* **Aim of the exercise**
Going from the top of the listing below to the line that holds "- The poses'", reproduce each line exactly; no pictures.
Provided data Start Marker
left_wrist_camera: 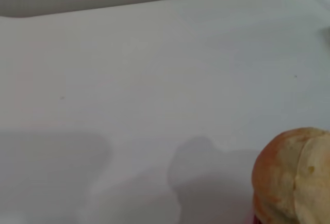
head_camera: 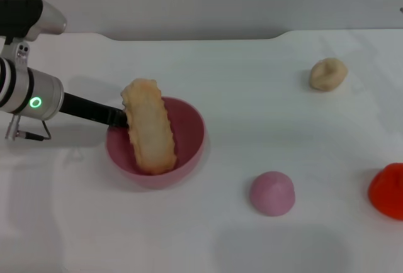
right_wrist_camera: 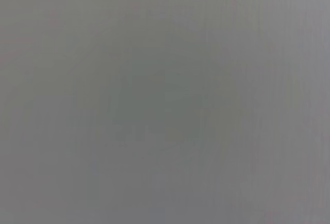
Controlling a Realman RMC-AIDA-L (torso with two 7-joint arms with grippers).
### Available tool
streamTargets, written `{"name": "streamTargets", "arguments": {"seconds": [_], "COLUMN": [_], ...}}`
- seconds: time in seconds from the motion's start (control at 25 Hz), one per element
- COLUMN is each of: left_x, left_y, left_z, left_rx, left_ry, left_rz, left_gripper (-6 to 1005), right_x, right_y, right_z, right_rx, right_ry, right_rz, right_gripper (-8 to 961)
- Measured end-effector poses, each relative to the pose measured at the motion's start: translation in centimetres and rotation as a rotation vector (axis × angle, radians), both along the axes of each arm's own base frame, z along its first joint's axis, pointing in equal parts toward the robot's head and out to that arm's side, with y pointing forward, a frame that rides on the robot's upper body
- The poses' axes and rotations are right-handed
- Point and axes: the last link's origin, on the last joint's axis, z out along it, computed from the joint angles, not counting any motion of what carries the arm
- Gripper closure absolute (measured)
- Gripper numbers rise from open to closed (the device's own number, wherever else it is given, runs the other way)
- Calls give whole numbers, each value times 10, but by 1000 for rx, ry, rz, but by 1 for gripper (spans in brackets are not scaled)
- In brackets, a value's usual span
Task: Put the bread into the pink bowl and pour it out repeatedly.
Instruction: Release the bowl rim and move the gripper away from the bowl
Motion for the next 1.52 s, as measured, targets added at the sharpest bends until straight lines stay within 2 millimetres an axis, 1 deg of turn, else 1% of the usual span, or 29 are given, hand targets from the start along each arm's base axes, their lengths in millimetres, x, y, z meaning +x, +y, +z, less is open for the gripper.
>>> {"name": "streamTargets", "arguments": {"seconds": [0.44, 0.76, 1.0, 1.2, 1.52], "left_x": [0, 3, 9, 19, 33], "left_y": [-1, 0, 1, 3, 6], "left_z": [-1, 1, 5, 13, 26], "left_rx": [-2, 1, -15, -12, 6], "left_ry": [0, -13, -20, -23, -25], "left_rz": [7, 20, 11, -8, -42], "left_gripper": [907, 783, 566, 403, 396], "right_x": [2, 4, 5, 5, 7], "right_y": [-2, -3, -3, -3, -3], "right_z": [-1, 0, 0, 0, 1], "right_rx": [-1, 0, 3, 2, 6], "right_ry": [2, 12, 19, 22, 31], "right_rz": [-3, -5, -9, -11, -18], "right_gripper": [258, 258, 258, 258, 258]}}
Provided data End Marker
* **Written solution**
left_wrist_camera: 
head_camera: 
right_wrist_camera: 
Controlling a Realman RMC-AIDA-L (torso with two 7-joint arms with grippers).
### Available tool
streamTargets, written `{"name": "streamTargets", "arguments": {"seconds": [_], "COLUMN": [_], ...}}`
- seconds: time in seconds from the motion's start (control at 25 Hz), one per element
- COLUMN is each of: left_x, left_y, left_z, left_rx, left_ry, left_rz, left_gripper (-6 to 1005), right_x, right_y, right_z, right_rx, right_ry, right_rz, right_gripper (-8 to 961)
- Measured end-effector poses, each relative to the pose measured at the motion's start: translation in centimetres and rotation as a rotation vector (axis × angle, radians), both along the axes of each arm's own base frame, z along its first joint's axis, pointing in equal parts toward the robot's head and out to that arm's side, with y pointing forward, a frame that rides on the robot's upper body
- The poses' axes and rotations are right-handed

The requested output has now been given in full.